Since the Republic of South Sudan gained full independence from Sudan on July 9 2011, there have been doubts about the possibility of trade mark registrations and their enforceability. This is due to the absence of a national law and the fact that Sudanese trade mark registrations no longer apply to South Sudan.

(At present, there is no intellectual property legislation in place in South Sudan. A draft Trade Marks Bill was tabled in 2013, but this is yet to be promulgated. In practise, trade marks are currently being registered in terms of the Sudan Trade Marks Act of 1969, as the Transitional Constitution of South Sudan states that all current laws of Sudan shall remain in force and all current institutions shall continue to perform their functions and duties unless new actions are taken in accordance with the provisions of the constitution).

 

In practice, the Business Registry within the Ministry of Justice is accepting and processing applications for the registration of trade marks.

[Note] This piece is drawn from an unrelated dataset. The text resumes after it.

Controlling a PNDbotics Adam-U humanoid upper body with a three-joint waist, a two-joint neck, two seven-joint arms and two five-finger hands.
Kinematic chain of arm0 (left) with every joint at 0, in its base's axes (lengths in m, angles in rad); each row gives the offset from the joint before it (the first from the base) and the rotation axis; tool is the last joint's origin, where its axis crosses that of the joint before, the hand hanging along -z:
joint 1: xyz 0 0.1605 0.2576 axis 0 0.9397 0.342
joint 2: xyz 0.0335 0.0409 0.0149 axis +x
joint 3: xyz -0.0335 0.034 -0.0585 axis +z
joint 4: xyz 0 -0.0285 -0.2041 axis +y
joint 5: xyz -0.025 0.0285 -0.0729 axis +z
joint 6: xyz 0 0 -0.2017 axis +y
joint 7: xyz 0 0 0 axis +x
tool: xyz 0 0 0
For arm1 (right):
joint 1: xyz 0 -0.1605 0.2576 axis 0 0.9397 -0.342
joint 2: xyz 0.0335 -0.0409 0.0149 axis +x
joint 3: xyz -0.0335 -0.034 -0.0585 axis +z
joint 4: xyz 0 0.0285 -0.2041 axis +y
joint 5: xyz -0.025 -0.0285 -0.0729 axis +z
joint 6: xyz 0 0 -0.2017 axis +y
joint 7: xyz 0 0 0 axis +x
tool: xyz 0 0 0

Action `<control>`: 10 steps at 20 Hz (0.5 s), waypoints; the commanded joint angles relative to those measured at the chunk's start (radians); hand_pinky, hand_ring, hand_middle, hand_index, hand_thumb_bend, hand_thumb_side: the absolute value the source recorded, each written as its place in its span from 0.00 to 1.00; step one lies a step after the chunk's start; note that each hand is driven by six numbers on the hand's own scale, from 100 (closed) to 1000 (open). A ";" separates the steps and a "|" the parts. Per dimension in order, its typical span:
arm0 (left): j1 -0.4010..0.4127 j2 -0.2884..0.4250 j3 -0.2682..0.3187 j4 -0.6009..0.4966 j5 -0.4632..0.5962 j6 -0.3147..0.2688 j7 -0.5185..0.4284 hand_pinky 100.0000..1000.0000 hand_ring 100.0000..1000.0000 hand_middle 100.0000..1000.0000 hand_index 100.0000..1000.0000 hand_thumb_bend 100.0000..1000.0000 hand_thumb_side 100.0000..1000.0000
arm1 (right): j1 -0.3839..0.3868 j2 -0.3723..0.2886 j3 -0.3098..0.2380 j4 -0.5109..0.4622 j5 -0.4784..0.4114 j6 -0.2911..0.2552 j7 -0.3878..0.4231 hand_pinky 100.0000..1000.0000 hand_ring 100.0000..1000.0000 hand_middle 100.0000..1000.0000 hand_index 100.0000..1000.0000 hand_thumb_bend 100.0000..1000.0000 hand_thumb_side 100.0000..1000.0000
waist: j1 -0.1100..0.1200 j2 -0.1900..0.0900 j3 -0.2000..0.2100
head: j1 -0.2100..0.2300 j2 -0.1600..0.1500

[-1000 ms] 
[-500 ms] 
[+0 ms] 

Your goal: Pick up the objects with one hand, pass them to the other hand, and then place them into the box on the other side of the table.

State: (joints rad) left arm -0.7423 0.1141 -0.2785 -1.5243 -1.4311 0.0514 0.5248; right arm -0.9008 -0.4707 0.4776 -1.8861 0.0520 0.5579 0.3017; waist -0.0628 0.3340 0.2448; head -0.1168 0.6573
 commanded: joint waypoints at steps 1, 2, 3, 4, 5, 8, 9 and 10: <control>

In dealing with these, the South Sudan Registry has taken an executive decision to be guided by the Sudan Trade Marks Act of 1969 despite that statute's official inapplicability to South Sudan.

 

There is still no actual trade mark law in South Sudan or any indication of its proposed date or content, therefore the system mentioned above has no statutory authority. However, trade mark owners may decide to proceed as above on the pragmatic basis that the process is being conducted by the Ministry of Justice and therefore it is likely the government will recognise it, to the extent that:

 

-  A certificate issued under the present procedure will be cited against a later application under the same or a subsequent system, so the first to file has the advantage.

 

-  A formal Act, when passed, will ratify what has been done.

 

-  The present certificates may be recognised to some extent in any litigation that may be conducted before a new law is enacted.

 

 The documentary requirements include:

 

 (a)    A power of attorney (notarised);

 

 (b)   A representation of the mark;

 

 (c)    The usual details of the applicant and goods/services to be claimed. The current Nice classification is being used and a separate application is required for each class of goods or services;

 

 (d)   A picture showing how the mark is to be applied to the goods/services claimed and the nature of the goods/services.

 

A different requirement is now imposed on the Registry for public health reasons, relating to trade marks to be registered for beverages for human consumption. Instead of the picture in (d) above, an application comprising such beverages must be accompanied by a real sample (not just an image) of the bottle, can, etc, that contains the liquid and displays the trade mark.

 

The resulting registration is stated to be for 10 years from the filing date. It is hoped that proper law and procedures will be implemented within that term, under which the original filing date will be preserved.

 

There is no sign of corresponding arrangements for patent or other intellectual property (IP) rights.